In re Medco/Express Scripts Merger Litigation
After hard-fought negotiations, the settlement terms increased the rights of Medco/Express Scripts shareholders.
On July 21, 2011, Medco and Express Scripts, Inc. ("Express Scripts") announced the execution of a merger agreement (the "Merger Agreement") between Medco, Express Scripts, Aristotle Holding, Inc., Aristotle Merger Sub, Inc. and Plato Merger Sub, Inc., pursuant to which Express Scripts would acquire Medco for $28.80 in cash and 0.81 shares of Express Scripts Holding stock for each share of Medco common stock (the "Proposed Transaction").
Between July 22, 2011 and July 29, 2011, ten actions were filed by purported Medco Shareholders in the Delaware Court of Chancery all alleging, among other things, that Medco and its board of directors had breached their fiduciary duties in connection with their consideration and approval of the Proposed Transaction, and that Express Scripts had aided and abetted those breaches of fiduciary duty. One of those actions was filed by Labaton Sucharow on behalf of Labourers' Pension Fund of Central & Eastern Canada.
Between July 22, 2011 and August 8, 2011, seven similar actions were filed in the United States District Court for the District of New Jersey (collectively, the "Federal Action"), and five more were filed in the New Jersey Superior Court.
On August 23, 2011, the Delaware Court of Chancery certified the class and appointed Labourers' Pension Fund of Central & Eastern Canada co-lead plaintiff and Labaton Sucharow co-lead counsel of the Delaware cases (the "Delaware Action").
On August 26, 2011, the New Jersey state court actions were stayed in favor of the Delaware Action.
On September 19, 2011, the New Jersey District Court denied defendants' motion stay the Federal Action.

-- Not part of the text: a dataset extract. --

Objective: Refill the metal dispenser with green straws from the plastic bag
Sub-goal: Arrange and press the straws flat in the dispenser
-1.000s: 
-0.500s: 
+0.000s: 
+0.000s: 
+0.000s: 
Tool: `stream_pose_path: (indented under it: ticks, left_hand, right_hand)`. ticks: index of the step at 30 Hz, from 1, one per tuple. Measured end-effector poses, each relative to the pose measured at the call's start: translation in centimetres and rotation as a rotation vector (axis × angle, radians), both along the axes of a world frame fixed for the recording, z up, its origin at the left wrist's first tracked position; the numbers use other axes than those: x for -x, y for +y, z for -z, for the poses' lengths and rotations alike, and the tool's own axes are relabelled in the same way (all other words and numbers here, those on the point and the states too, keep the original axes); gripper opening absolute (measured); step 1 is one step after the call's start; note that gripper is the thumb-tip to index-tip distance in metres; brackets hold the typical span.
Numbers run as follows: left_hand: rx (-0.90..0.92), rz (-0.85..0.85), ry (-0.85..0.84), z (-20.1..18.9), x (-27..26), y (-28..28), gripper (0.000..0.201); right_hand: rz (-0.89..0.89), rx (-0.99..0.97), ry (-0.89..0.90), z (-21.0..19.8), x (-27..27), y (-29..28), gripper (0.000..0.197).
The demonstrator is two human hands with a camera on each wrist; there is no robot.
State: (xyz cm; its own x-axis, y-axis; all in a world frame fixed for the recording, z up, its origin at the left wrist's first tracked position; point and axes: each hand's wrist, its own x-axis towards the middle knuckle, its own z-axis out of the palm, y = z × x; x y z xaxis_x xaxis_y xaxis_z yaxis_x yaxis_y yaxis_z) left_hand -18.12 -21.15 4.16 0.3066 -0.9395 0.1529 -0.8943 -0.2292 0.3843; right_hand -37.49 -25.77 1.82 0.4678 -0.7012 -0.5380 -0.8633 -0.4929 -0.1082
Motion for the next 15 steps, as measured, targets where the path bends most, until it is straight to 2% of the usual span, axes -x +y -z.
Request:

Thereafter, lead counsel in the Delaware and Federal Actions litigated the global action together. Lead counsel conducted further investigation of the facts and circumstances underlying the claims asserted in the Actions, which included, among other things, reviewing and analyzing documents produced by defendants, and conducting the depositions of Ravi Sachdev, Managing Director of Investment Banking at JP Morgan, who served as financial advisor to Medco on the Proposed Transaction, on Friday, November 11, 2011, and Richard J. Rubino, Senior Vice President, Finance and Chief Financial Officer of Medco, on November 14, 2011.
After hard-fought negotiations, the parties arrived at a settlement in principle based on the following terms: (1) a reduction of the Termination Fee (as defined in the Merger Agreement) from $950 million to $650 million; (2) a reduction of the number of applications of "matching rights" from an unlimited number to one for each of Express Scripts and Medco; (3) the rescheduling of the special meetings of Express Scripts and Medco's shareholder vote; and (4) supplemental disclosures concerning the Merger Agreement and the Proposed Transaction in the Definitive Joint Proxy/filed with the SEC.
A Fairness Hearing was held on April 16, 2012, and the settlement was approved.